» TRY IT:
Provide only the number of lines in the data below that contain the word "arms".

(Source data)
————

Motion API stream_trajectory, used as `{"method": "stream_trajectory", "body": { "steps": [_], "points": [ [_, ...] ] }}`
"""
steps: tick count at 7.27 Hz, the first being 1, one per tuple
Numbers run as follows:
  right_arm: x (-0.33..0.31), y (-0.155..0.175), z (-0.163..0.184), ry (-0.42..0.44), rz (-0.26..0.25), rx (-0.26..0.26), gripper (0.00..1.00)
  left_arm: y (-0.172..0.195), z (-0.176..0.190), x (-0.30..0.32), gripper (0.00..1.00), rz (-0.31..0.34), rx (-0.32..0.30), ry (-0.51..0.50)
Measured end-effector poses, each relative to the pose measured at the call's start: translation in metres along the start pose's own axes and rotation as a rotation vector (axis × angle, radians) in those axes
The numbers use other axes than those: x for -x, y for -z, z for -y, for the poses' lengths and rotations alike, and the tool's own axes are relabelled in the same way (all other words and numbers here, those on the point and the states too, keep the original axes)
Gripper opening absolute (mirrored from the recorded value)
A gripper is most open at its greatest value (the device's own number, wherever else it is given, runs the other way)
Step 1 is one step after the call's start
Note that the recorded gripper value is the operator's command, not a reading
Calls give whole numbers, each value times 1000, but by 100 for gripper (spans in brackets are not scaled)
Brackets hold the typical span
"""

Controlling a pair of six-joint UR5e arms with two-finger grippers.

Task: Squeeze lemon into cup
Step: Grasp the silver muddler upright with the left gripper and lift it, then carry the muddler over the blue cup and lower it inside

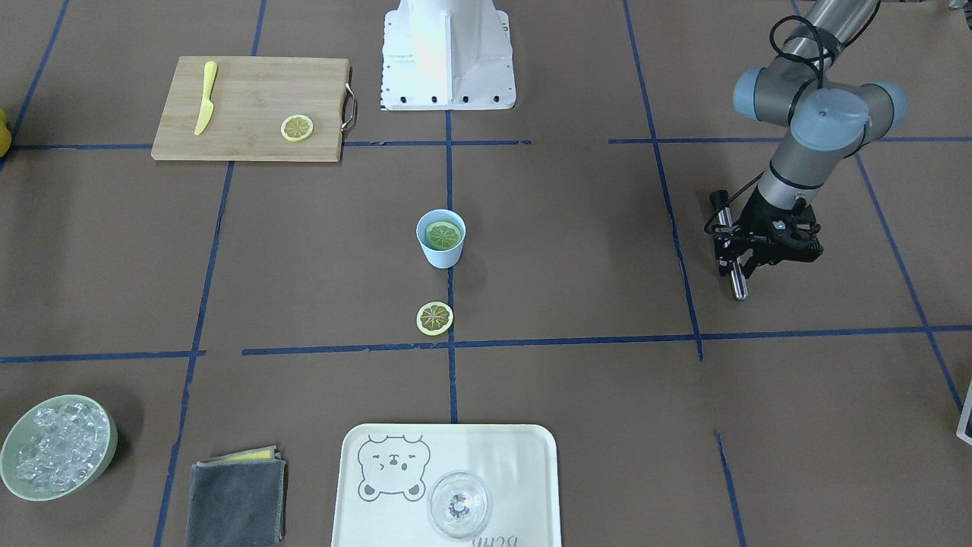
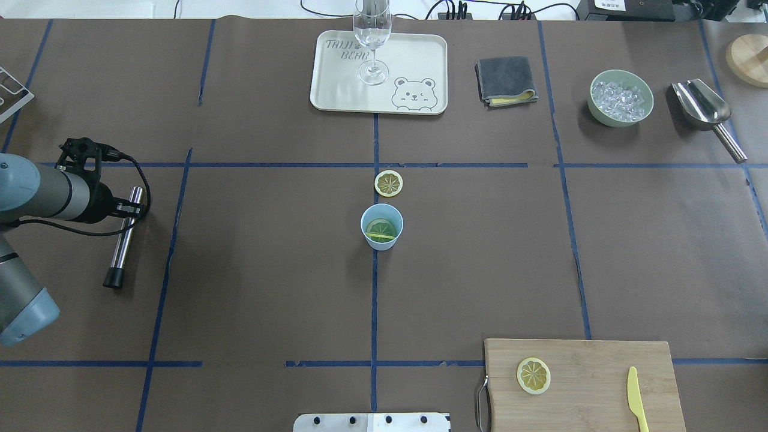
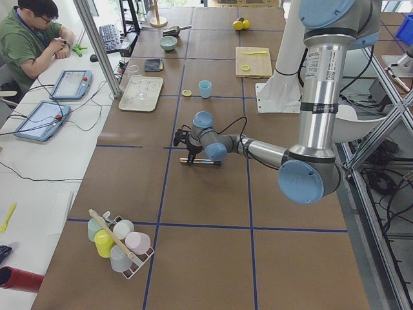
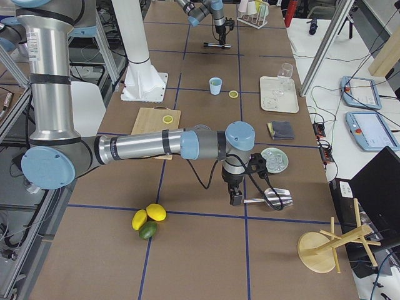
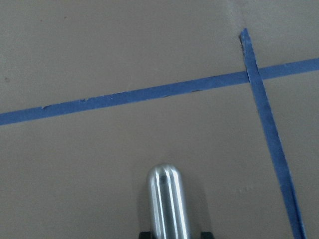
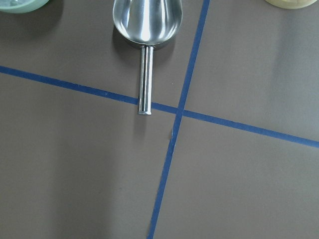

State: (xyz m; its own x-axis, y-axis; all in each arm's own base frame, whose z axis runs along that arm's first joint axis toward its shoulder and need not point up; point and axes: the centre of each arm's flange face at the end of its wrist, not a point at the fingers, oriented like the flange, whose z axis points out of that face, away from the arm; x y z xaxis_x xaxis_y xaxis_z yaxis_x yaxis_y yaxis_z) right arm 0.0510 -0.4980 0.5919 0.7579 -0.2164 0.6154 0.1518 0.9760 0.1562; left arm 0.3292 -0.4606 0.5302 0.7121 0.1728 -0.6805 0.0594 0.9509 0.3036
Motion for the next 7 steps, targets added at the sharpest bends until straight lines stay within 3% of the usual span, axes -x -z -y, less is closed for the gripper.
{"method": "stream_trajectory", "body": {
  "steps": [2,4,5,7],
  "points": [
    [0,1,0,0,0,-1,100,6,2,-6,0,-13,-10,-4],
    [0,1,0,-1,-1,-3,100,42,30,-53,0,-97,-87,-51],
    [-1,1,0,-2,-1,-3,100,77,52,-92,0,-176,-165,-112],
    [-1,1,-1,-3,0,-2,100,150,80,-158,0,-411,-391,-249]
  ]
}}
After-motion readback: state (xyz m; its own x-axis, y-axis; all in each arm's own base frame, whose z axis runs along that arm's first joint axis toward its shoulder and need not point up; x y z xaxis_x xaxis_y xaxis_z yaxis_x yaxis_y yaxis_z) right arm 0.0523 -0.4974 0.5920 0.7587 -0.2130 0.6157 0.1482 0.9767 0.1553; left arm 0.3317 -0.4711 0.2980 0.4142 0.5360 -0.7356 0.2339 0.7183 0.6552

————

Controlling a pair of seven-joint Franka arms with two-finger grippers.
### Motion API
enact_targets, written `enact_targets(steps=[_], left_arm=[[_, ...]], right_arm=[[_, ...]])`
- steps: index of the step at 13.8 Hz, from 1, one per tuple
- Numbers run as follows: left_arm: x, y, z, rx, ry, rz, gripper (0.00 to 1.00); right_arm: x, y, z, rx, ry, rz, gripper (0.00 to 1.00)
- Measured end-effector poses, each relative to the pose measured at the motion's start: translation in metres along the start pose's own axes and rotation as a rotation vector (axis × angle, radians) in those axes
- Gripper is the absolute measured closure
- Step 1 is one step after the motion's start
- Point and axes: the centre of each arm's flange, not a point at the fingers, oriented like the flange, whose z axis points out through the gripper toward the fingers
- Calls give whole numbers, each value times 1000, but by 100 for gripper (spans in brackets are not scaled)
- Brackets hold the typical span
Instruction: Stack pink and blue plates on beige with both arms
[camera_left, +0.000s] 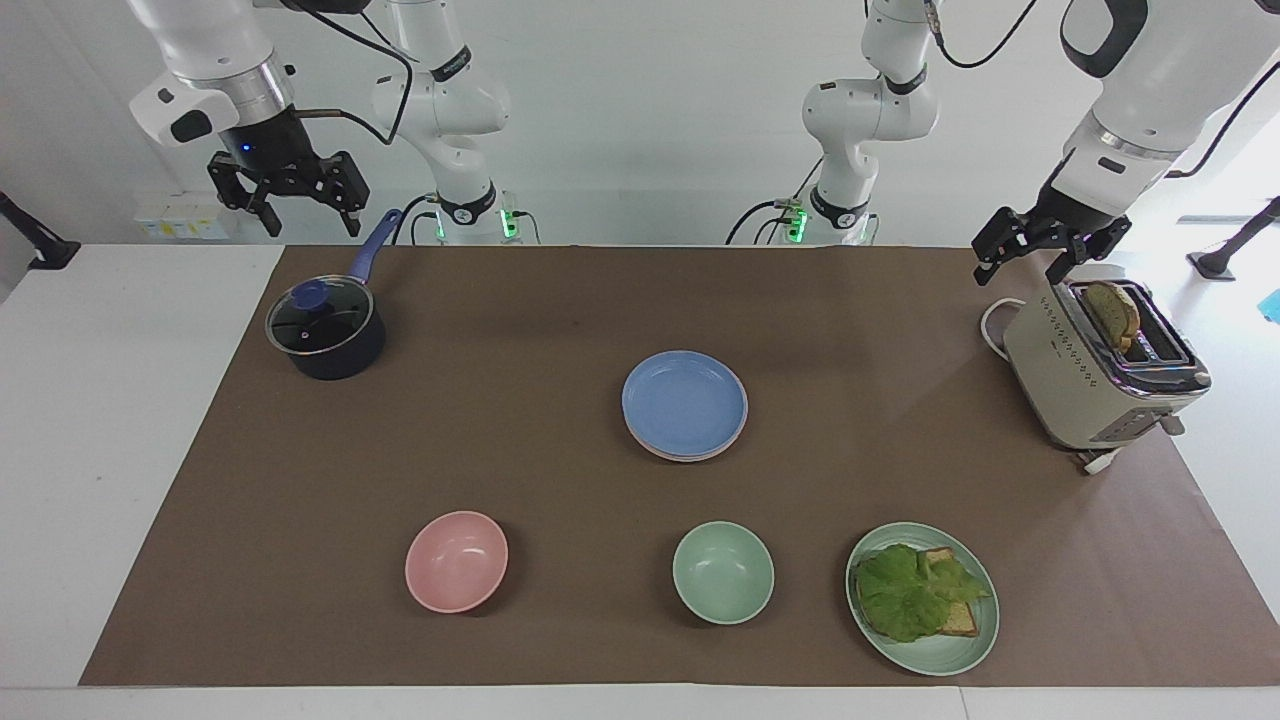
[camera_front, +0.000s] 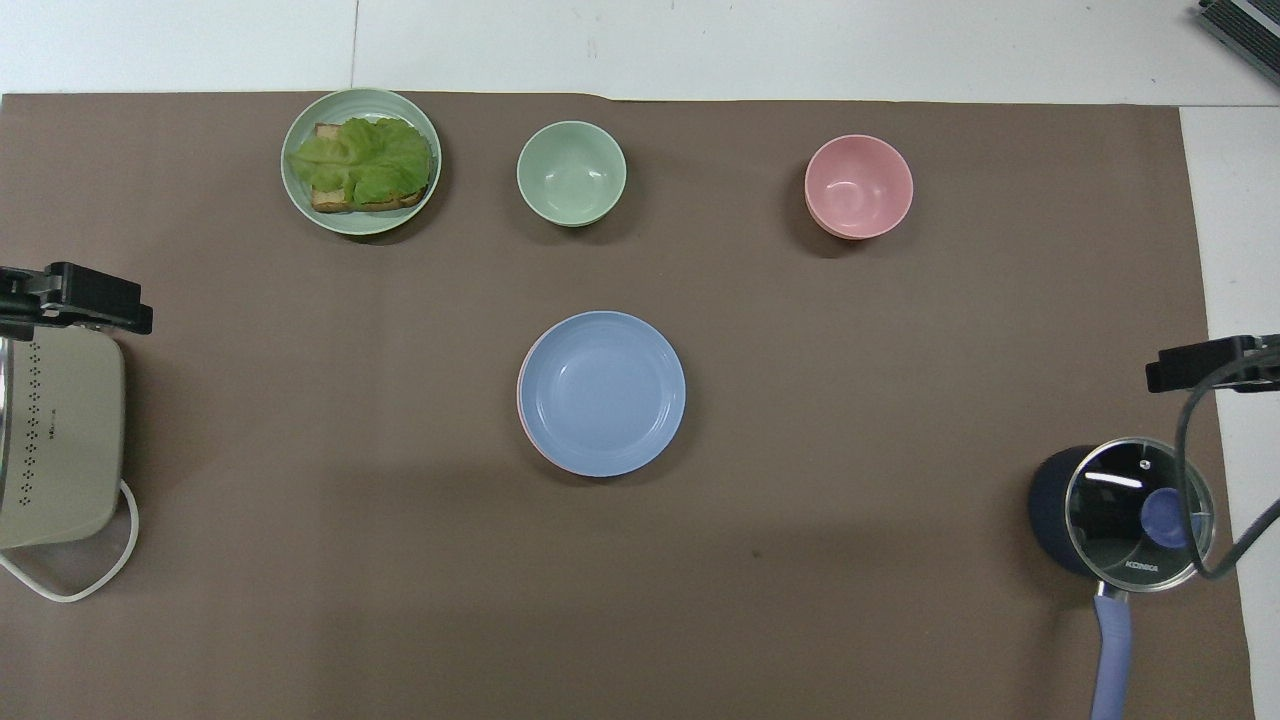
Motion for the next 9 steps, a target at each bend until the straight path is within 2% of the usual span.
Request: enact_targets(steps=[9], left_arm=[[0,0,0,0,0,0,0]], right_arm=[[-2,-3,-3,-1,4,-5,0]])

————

» RESPONSE TO THIS EXERCISE:
3